Work order ->
Below is a block of entries; repeat exactly the lines starting at the line that contains "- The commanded" and ending at the line that contains "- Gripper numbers", both included.

** Opening Data block **

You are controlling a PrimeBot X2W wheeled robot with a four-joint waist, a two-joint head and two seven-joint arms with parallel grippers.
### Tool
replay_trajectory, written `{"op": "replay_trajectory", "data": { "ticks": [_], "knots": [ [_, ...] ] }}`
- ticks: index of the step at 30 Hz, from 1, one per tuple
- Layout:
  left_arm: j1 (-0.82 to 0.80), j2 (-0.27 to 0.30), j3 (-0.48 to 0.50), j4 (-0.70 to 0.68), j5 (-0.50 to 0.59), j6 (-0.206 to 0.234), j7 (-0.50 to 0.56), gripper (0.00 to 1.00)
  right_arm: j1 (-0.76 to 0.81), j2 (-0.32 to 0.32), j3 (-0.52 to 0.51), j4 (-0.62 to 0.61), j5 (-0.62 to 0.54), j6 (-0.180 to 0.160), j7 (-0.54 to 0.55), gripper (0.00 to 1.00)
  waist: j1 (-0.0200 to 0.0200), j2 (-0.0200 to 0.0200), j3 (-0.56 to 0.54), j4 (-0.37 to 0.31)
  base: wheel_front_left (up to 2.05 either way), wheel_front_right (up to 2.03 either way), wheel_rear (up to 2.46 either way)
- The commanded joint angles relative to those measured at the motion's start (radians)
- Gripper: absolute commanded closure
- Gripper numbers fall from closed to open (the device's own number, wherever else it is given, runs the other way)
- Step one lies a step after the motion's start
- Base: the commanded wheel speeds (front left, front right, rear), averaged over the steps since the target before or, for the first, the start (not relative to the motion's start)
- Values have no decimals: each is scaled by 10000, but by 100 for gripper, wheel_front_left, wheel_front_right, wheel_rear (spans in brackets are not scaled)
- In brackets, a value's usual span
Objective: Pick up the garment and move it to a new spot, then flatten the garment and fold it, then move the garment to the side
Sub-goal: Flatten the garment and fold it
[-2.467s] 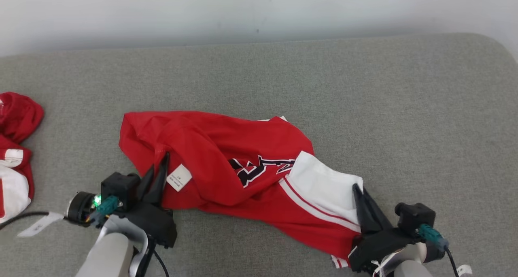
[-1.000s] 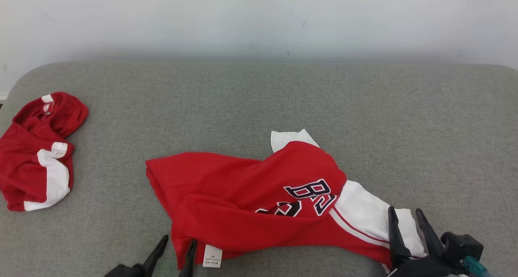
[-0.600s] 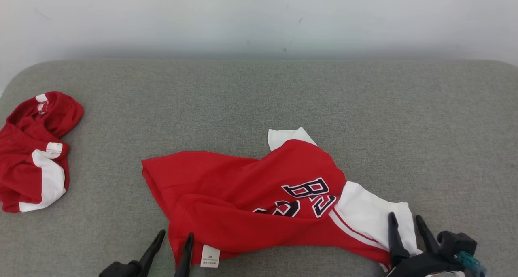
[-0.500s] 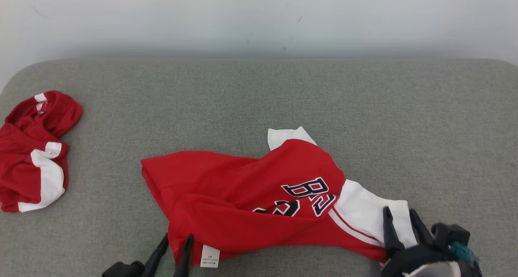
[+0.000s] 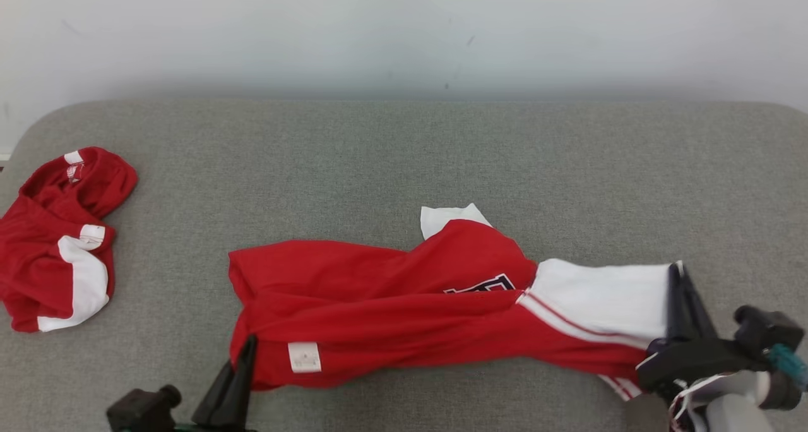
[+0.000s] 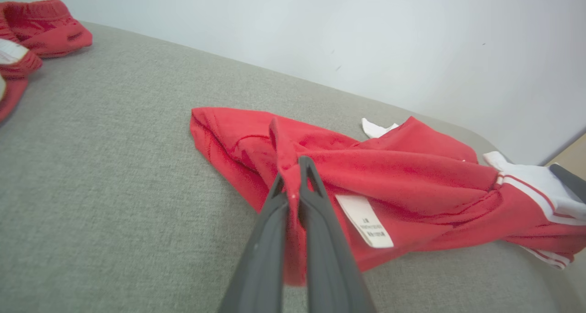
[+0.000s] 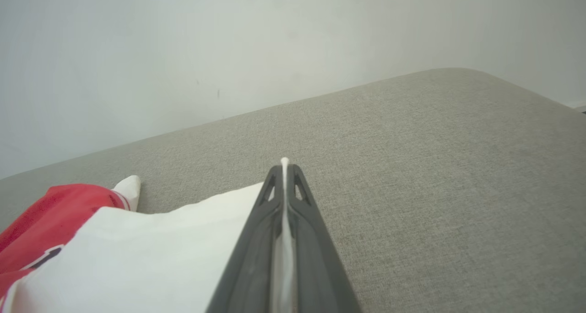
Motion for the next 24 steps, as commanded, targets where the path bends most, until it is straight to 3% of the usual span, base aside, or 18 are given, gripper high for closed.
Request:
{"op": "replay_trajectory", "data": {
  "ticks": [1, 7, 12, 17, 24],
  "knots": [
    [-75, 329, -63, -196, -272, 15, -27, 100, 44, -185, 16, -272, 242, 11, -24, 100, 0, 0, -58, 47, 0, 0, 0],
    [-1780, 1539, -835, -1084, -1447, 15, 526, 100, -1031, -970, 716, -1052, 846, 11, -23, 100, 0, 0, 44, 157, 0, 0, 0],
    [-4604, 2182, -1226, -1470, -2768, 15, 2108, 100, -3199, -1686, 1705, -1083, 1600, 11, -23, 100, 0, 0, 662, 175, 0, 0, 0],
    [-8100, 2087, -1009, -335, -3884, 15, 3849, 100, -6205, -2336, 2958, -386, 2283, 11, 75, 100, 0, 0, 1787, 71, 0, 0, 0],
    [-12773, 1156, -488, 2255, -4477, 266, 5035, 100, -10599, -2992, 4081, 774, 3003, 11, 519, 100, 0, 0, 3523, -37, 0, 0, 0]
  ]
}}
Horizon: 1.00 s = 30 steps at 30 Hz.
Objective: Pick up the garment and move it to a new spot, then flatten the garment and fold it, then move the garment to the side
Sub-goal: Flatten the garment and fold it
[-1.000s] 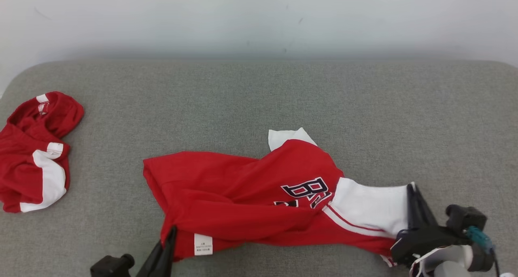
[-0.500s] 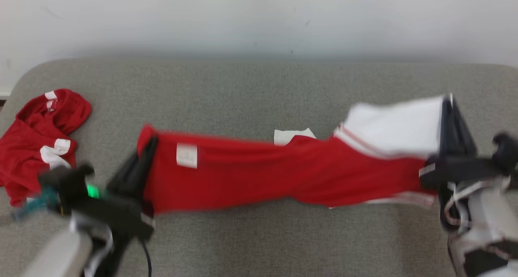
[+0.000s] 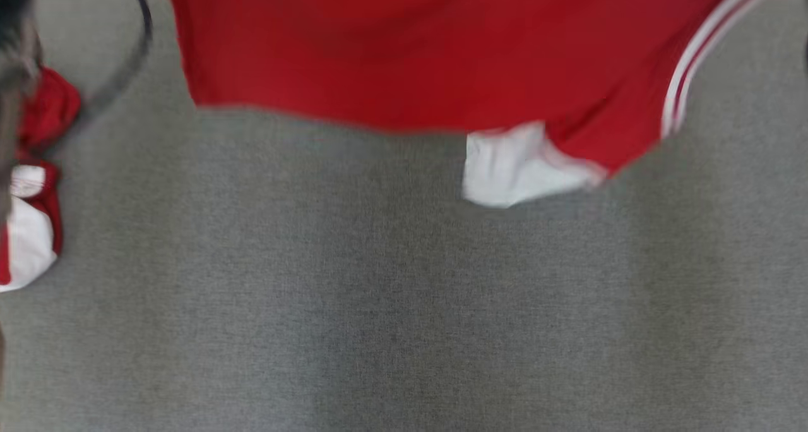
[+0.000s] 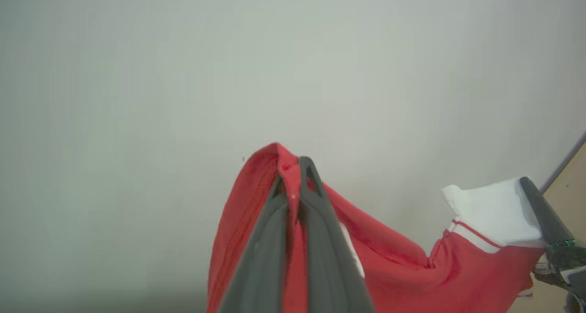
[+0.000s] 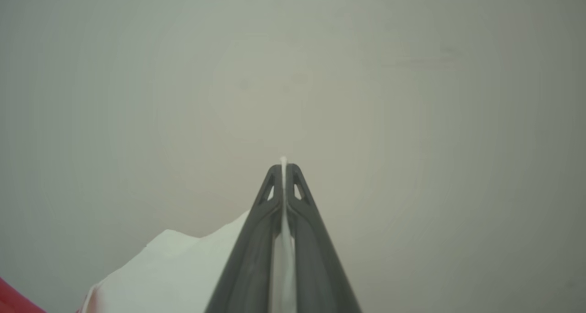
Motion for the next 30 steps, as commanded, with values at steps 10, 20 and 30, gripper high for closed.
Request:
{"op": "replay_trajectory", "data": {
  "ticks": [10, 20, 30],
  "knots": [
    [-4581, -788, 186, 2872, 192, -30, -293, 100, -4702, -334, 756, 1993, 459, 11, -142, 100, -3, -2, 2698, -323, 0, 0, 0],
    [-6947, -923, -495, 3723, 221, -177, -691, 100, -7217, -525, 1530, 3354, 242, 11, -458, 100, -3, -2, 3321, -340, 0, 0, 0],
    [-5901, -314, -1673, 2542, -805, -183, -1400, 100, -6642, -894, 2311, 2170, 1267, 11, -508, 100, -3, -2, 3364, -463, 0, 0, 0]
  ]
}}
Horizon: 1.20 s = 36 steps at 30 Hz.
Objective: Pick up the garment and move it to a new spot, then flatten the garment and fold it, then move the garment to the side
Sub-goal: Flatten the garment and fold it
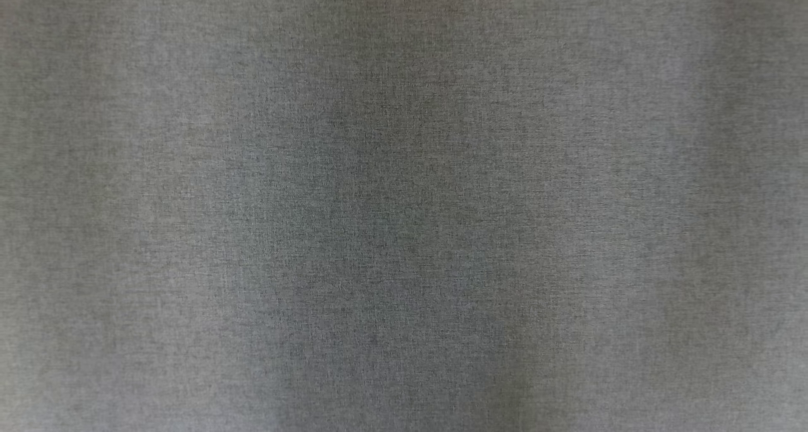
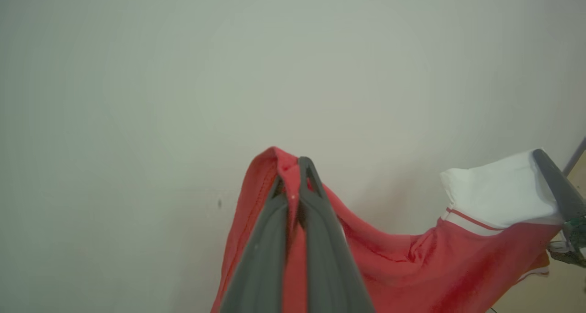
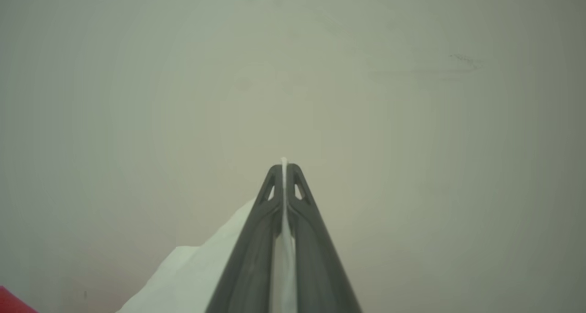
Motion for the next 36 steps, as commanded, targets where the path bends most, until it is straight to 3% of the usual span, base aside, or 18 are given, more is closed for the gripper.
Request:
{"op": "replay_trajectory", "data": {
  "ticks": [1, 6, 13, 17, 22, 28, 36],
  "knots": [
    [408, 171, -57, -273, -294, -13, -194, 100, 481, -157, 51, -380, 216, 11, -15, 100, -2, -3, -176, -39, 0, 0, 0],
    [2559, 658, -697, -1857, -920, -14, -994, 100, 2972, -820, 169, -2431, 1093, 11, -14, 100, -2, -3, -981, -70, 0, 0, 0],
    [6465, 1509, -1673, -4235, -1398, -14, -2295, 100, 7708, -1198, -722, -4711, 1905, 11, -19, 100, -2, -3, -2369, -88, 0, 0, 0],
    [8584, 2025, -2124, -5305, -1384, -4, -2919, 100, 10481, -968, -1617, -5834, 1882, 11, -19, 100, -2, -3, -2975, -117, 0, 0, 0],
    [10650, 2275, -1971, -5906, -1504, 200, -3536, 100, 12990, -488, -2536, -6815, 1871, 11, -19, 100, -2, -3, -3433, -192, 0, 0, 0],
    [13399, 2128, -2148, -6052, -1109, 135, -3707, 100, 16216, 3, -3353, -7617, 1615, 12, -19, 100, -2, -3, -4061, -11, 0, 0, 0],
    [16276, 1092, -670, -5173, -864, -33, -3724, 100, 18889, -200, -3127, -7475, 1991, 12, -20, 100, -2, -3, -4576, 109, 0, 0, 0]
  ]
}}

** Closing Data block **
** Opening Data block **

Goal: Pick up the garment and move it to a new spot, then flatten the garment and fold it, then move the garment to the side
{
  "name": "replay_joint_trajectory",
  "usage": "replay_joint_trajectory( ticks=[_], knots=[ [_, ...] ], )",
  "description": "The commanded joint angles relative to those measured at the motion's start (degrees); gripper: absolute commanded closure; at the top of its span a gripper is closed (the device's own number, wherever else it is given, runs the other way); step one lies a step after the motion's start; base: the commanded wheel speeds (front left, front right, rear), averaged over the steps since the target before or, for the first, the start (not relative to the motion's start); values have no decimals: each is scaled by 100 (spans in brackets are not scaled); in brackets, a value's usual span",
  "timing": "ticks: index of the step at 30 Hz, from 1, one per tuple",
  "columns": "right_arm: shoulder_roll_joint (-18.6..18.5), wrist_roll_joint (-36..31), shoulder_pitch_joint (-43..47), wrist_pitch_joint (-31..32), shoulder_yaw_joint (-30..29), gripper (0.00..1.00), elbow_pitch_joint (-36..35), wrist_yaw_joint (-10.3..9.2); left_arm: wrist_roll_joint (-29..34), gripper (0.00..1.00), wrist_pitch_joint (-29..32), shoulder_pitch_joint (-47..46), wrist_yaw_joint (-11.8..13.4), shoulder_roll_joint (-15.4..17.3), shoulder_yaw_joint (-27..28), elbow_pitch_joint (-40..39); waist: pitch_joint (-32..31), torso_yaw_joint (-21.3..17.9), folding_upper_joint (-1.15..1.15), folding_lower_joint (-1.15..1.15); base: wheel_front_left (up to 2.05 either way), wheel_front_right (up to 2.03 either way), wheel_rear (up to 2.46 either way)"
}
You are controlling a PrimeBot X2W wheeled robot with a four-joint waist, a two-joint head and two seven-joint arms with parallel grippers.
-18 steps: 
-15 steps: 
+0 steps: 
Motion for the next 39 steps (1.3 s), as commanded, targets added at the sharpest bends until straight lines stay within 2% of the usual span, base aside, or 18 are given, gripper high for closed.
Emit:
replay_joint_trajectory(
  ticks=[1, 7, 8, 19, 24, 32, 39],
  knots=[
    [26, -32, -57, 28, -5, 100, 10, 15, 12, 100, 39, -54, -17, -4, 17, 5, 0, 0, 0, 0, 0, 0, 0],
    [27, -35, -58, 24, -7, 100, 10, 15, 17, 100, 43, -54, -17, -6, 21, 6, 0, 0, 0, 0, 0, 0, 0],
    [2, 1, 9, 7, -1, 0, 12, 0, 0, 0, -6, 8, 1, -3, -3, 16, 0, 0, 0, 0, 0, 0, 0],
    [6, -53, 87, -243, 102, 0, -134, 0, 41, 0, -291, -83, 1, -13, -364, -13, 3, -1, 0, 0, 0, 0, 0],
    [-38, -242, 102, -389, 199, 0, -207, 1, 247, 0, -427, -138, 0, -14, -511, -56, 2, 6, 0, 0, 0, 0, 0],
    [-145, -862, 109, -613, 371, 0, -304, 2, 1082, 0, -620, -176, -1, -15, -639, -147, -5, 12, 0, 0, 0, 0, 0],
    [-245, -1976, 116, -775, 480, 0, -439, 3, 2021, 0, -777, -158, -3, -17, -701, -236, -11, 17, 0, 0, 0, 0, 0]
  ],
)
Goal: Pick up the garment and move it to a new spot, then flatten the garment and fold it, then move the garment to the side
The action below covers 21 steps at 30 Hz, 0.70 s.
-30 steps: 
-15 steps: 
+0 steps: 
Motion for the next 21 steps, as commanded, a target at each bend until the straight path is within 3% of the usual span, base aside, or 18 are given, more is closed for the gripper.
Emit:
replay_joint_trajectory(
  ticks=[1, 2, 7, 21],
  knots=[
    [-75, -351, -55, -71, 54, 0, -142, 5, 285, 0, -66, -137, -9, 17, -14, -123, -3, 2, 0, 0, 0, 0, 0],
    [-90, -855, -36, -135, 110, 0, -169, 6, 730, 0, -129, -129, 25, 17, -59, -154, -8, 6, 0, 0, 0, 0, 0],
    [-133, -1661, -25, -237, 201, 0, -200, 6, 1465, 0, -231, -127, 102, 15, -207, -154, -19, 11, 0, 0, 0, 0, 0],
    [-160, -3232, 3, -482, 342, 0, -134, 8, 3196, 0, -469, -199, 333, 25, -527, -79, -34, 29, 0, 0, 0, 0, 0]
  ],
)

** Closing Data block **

Expected output ->
- The commanded joint angles relative to those measured at the motion's start (radians)
- Gripper: absolute commanded closure
- Gripper numbers fall from closed to open (the device's own number, wherever else it is given, runs the other way)

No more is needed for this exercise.